Problem requirements: After reading the data below, copy out every line that contains the word "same".

Material provided:
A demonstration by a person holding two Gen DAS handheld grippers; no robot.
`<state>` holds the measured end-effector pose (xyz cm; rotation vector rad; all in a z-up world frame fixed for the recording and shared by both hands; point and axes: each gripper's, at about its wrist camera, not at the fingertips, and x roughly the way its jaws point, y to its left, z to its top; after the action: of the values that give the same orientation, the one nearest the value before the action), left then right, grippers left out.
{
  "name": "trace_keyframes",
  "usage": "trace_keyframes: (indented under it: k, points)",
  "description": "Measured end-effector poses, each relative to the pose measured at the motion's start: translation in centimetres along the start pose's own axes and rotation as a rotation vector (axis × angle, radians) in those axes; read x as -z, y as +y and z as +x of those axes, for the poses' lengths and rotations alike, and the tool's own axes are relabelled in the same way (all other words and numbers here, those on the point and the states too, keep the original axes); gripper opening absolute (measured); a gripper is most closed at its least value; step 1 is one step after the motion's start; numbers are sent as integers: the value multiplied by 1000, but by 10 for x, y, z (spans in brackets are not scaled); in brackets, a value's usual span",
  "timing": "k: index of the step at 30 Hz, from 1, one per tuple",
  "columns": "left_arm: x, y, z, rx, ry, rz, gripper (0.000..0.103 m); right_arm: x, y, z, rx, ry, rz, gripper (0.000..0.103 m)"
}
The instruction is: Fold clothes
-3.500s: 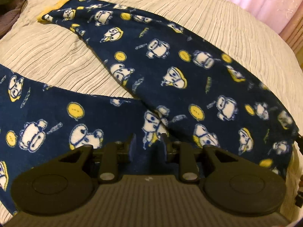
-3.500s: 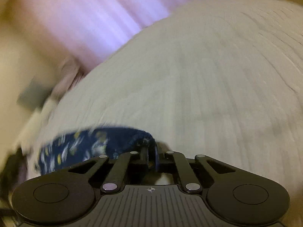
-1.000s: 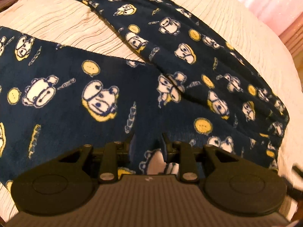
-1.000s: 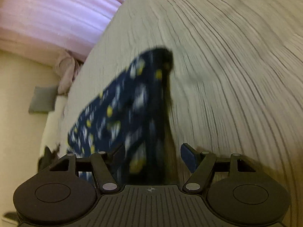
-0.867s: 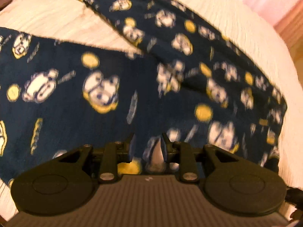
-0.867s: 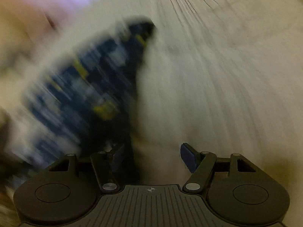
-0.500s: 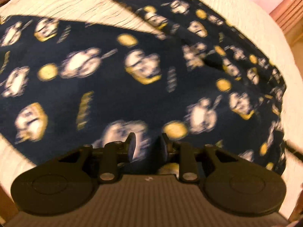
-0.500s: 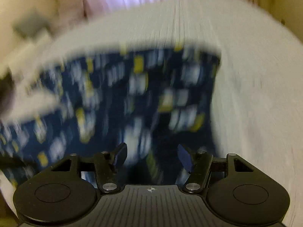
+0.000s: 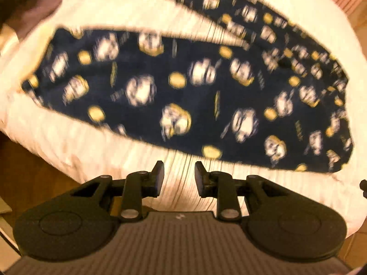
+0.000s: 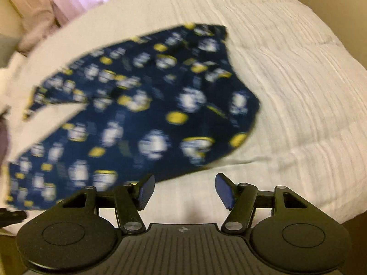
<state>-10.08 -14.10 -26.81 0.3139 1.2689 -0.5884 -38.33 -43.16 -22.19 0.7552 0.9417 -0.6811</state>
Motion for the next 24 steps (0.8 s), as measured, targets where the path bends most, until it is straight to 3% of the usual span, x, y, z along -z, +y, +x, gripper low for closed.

Reply:
`<state>` holds the measured end-effector pose (xyz cm; rotation vector rad; all in a z-up world frame fixed for the recording and shared by both hands; point and axes: each gripper's, at about its wrist camera, not at the fingertips, and x roughly the way its jaws point, y to its left, z to its top; after the action: of the values that give the same orientation, the one nearest the value before the action), left then right, grippers left out.
  "description": "Measured end-effector poses, each relative to the pose measured at the motion's start: translation in centimetres along the start pose's own axes and rotation as a rotation vector (axis × angle, radians) in those axes; read x as -z, y as +y and z as +x of those axes, for the poses' lengths and rotations alike, and the tool's own axes are relabelled in the same way (all other words and numbers here, those on the point and the states too, keep the original axes); gripper opening absolute (measured); a gripper is most closed at its least value; step 1 is one step after the motion's start; numbers are sent as integers: the value multiplied by 1000, but by 10 for x, y, z (spans in brackets are not scaled); in brackets, a value's usual span",

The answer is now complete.